▶ [Your objective]: The output is the lines below from the one with "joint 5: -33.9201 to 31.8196" through the one with "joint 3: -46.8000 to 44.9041", both included, printed exactly and with no other line.

[Start of Attachment]

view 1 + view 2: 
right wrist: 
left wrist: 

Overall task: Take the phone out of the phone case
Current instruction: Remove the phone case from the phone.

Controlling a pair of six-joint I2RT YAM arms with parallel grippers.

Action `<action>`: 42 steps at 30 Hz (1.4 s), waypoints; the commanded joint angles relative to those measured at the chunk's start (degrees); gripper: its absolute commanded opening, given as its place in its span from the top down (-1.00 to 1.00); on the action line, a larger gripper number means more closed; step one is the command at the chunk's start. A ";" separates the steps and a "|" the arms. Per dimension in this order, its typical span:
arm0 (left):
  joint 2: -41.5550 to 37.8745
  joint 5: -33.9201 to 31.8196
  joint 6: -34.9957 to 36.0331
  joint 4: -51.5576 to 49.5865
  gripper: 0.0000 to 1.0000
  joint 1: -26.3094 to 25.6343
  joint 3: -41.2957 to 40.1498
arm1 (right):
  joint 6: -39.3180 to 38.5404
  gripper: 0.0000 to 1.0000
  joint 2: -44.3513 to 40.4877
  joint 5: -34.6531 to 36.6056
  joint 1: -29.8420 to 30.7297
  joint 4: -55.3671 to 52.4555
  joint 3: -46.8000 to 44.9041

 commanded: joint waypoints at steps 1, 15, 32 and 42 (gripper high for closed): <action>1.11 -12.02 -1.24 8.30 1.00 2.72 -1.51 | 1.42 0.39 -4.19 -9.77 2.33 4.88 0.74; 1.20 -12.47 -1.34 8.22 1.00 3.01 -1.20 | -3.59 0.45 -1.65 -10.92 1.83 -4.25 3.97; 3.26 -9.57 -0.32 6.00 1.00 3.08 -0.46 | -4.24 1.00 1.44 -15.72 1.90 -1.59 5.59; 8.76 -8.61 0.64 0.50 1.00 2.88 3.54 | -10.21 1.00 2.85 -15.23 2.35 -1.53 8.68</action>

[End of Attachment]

▶ [Solution for this exercise]:
  joint 5: -33.9201 to 31.8196
  joint 6: -34.9957 to 36.0331
  joint 4: -51.5576 to 49.5865
  gripper: 0.0000 to 1.0000
  joint 1: -26.3094 to 25.6343
  joint 3: -41.2957 to 40.1498
arm1 (right):
  joint 6: -39.3180 to 38.5404
  gripper: 0.0000 to 1.0000
  joint 2: -44.3513 to 40.4877
  joint 5: -34.6531 to 36.6056
  joint 1: -29.8420 to 30.7297
  joint 4: -55.3671 to 52.4555
  joint 3: -46.8000 to 44.9041

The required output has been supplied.